Tuesday, March 6, 2012

The Cook Islands

The Cook Islands are a chain of 15 main islands spread out across a vast expanse of the South Pacific.  Geographically the islands are about 1800 miles north-east of New Zealand and were formed by volcanic activity.  The islands are self-governed but retain close ties with New Zealand and use the NZD as currency.

The main island of Rarotonga is a heavily touristed island and an especially popular destination for Kiwis and Australians.  The island itself is striking, with high jungle peaks rising from the sea towards the center of the island.  The  main road on Rarotonga is just 32km long and circumnavigates the coast of the entire island.  Off the coast a barrier reef protects the shoreline from the large waves, forming a lagoon that has good snorkeling in places.
Looking from the beach inland on Rarotonga
Sunrise in Rarotonga
While Rarotonga was beautiful, it lacked the remote South Pacific experience that we had envisioned, so we set off for Aitutaki, a small atoll with a breathtaking lagoon and a laid back atmosphere.  Aitutaki has about 2000 inhabitants and just a few roads so we biked the entire island in just a few hours.
Flying into Aitutaki
The vast lagoon

Aitutaki's lagoon is famous for its expansive size and color.
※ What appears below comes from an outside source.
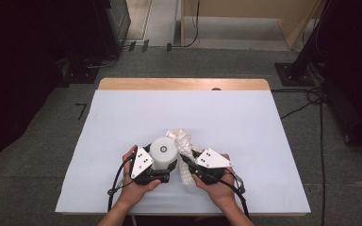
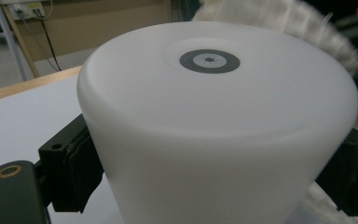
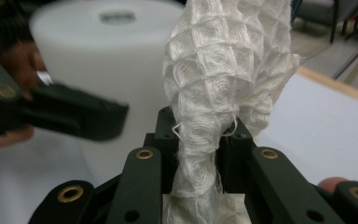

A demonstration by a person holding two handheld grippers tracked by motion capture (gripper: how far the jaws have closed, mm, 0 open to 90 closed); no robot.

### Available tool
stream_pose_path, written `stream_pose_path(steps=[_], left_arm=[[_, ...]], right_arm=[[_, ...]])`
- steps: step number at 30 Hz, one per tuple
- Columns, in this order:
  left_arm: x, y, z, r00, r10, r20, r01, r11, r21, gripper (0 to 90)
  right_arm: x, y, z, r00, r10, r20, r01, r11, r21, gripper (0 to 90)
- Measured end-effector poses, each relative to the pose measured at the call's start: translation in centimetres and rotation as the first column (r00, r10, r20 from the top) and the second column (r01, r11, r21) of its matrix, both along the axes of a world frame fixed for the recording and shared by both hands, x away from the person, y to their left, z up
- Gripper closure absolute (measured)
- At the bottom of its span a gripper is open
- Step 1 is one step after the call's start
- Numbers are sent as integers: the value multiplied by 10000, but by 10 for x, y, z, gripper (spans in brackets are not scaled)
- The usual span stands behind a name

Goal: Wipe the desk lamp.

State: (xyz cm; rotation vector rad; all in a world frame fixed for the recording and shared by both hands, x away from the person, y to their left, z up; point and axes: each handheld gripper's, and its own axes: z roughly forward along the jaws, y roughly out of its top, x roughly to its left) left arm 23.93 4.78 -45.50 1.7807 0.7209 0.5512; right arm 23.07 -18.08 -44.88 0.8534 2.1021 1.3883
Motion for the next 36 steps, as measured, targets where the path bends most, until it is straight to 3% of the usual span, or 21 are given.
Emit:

The lagoon is roughly an equilateral triangle with each side measuring about 12km. The average depth in the lagoon is a mere 5ft, but parts go as deep as 60ft. The shallow warm water and abundance of coral means that snorkeling is good. We went on an all day lagoon tour and were able to see some impressive fish and pristine uninhabited islands on the fringe of the reef.  It was surreal being 10km from the main island but standing in water only chest deep.

A Red-Tailed Tropic Bird nesting
A Giant Clam
An inquisitive Giant Trevally
A Giant Clam with neon

Hermit Crab
Ominous dark clouds
On Aitutaki we stayed in a single floor house that doubled as a hostel. The owners were Cooks Islanders that had lived and raised a family in New Zealand and moved back to Aitutaki to retire.  A perk of our lodging was its proximity to good local food.  The cuisine in The Cook Islands is based around what is abundant: fish, tropical fruit, and root vegetables.  Enormous tuna steaks with island salads and sides featuring fruits and sweet potatoes were a staple.  Palm trees, star fruit, avocado, and mango trees lined most properties making otherwise exotic fruit readily available, which locals were happy to share.
Sunset at the volleyball field
Aitutaki was really incredible.  The stunning beauty of the lagoon, local hospitality, and delicious food, made the island a most memorable experience.